Allineamento con gli standard globali

Secondo quanto riferito, il governo turco si appresta a concedere al suo ente di sorveglianza dei crimini finanziari, il Financial Crimes Investigation Board (MASAK), nuove autorità per congelare o limitare l’accesso ai conti bancari e a quelli di criptovaluta. Queste nuove ampie misure, volte ad aiutare l’ente di sorveglianza nella lotta contro il riciclaggio di denaro e i crimini finanziari, saranno introdotte tramite un disegno di legge parlamentare, secondo un rapporto di Bloomberg.

Si dice che i poteri proposti si allineino ai criteri stabiliti dalla Financial Action Task Force (FATF), che ha rimosso la Turchia dalla sua “grey-list” nel giugno 2024. La FATF ha osservato in quel momento che la Turchia aveva migliorato i suoi meccanismi per affrontare il riciclaggio di denaro e il finanziamento del terrorismo. Potenziando MASAK per contrastare i flussi finanziari illeciti sia nella finanza tradizionale che digitale, le autorità turche rafforzano ulteriormente la determinazione del paese a rimanere fuori dalla “grey-list”.

Questo segue un’azione normativa all’inizio di quest’anno, quando la Turchia ha svelato regolamenti che hanno concesso alla Capital Markets Board (CMB) la piena supervisione delle piattaforme di criptovaluta, delineando obblighi obbligatori per i fornitori di servizi di crypto asset.

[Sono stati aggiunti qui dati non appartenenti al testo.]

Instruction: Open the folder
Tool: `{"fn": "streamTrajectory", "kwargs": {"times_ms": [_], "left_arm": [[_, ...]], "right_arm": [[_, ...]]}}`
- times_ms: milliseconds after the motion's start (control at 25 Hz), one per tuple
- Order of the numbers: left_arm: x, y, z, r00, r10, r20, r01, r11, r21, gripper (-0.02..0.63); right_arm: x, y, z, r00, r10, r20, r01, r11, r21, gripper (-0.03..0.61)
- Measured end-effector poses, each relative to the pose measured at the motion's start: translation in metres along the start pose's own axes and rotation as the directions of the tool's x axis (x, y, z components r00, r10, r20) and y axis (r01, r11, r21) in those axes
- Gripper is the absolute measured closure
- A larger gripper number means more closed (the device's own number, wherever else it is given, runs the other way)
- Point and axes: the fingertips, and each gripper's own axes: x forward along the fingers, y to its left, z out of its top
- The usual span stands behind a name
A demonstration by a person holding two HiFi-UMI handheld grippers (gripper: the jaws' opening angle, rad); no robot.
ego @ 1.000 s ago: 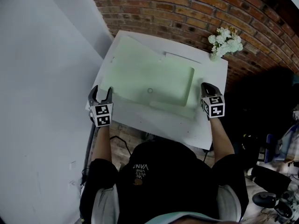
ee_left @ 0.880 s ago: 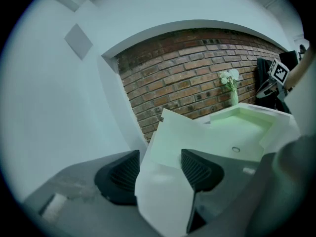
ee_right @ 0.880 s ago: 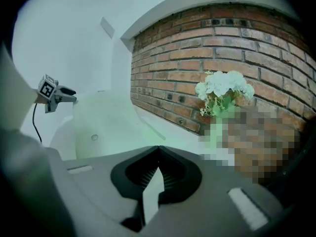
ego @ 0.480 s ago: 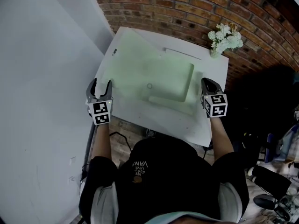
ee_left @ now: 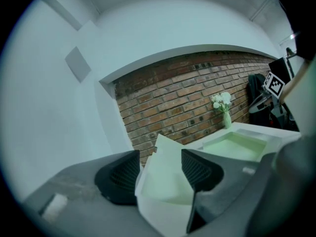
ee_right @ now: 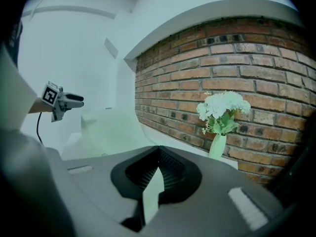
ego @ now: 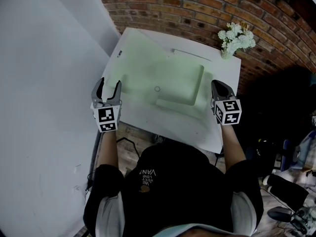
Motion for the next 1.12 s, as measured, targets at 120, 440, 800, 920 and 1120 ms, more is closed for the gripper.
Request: {"fn": "streamTrajectory", "kwargs": {"times_ms": [120,440,800,920,1120], "left_arm": [[0.002,-0.015,0.013,0.998,-0.049,0.03,0.049,0.999,-0.011,0.356],[0.005,-0.067,0.046,0.969,-0.207,0.133,0.208,0.978,0.006,0.376],[0.009,-0.107,0.06,0.94,-0.288,0.181,0.291,0.957,0.013,0.473],[0.01,-0.118,0.061,0.931,-0.315,0.185,0.318,0.948,0.013,0.509],[0.011,-0.131,0.063,0.912,-0.359,0.198,0.363,0.932,0.016,0.538]], "right_arm": [[-0.006,0.004,0.007,1.0,0.005,0.025,-0.005,1.0,0.009,0.578],[-0.021,0.015,0.015,0.997,0.002,0.074,-0.005,0.999,0.032,0.58],[-0.036,0.023,0.006,0.997,-0.016,0.079,0.011,0.998,0.062,0.58],[-0.042,0.025,0.003,0.996,-0.026,0.083,0.02,0.997,0.077,0.58],[-0.049,0.031,0.001,0.995,-0.05,0.088,0.042,0.994,0.098,0.58]]}}
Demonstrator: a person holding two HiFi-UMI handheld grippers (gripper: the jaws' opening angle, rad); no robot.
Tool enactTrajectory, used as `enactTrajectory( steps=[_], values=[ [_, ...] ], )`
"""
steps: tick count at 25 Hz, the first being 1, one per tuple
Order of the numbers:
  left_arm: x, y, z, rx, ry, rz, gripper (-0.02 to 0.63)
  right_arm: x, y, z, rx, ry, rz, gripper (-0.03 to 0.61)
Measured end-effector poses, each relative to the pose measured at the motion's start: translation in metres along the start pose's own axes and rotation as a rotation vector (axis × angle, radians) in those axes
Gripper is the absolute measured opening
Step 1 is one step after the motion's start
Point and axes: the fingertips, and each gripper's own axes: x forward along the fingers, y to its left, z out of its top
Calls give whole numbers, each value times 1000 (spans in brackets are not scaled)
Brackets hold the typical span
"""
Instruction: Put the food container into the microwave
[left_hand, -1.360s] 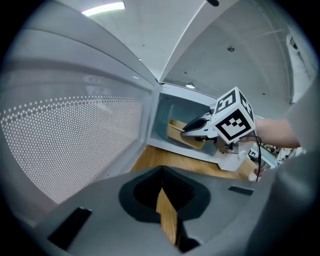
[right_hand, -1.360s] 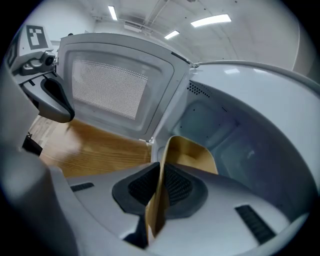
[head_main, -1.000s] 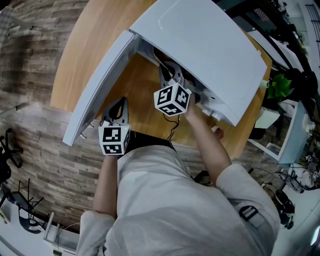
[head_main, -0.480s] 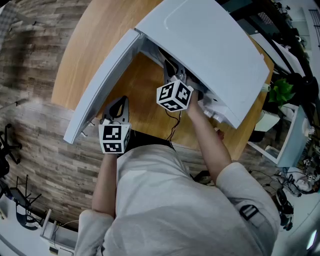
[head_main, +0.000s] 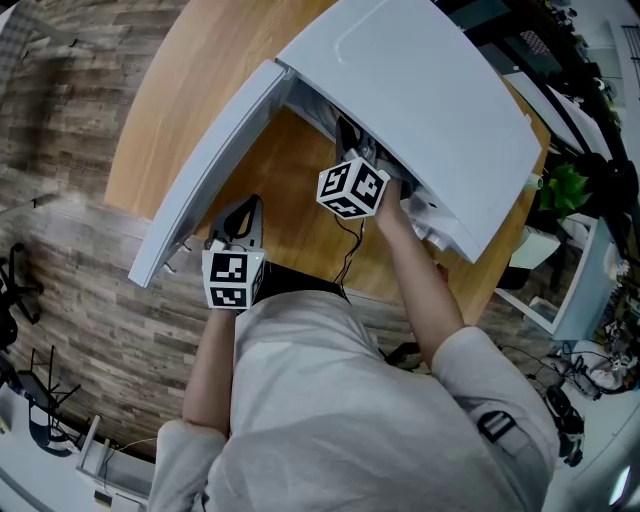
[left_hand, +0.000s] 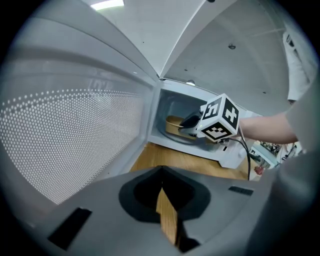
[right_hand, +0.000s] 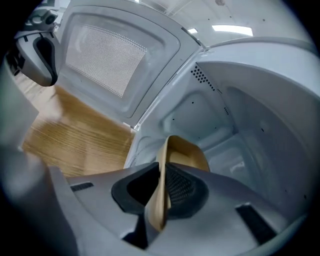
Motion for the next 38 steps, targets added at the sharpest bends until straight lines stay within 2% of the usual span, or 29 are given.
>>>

Il rapporto di Bloomberg ha anche indicato che le nuove normative autorizzeranno MASAK a inserire nella lista nera gli indirizzi di criptovaluta collegati al crimine e a imporre limiti alle transazioni. Fonti anonime citate nel rapporto affermano che il disegno di legge mira principalmente a contrastare i cosiddetti “conti affittati”. Le autorità ritengono che i criminali stiano pagando o affittando conti dai legittimi proprietari per perpetrare frodi o scommesse illegali.

Le misure proposte sono previste per essere incluse nell’11° Pacchetto Giudiziario, che dovrebbe essere formalmente presentato al parlamento all’inizio del nuovo anno legislativo. Tuttavia, il Ministero delle Finanze turco non ha ancora commentato la questione. Il regolamento è ancora soggetto a revisione, sia prima della sua presentazione che durante le deliberazioni parlamentari, e non vi è alcuna garanzia che sarà promulgato nella sua forma attuale.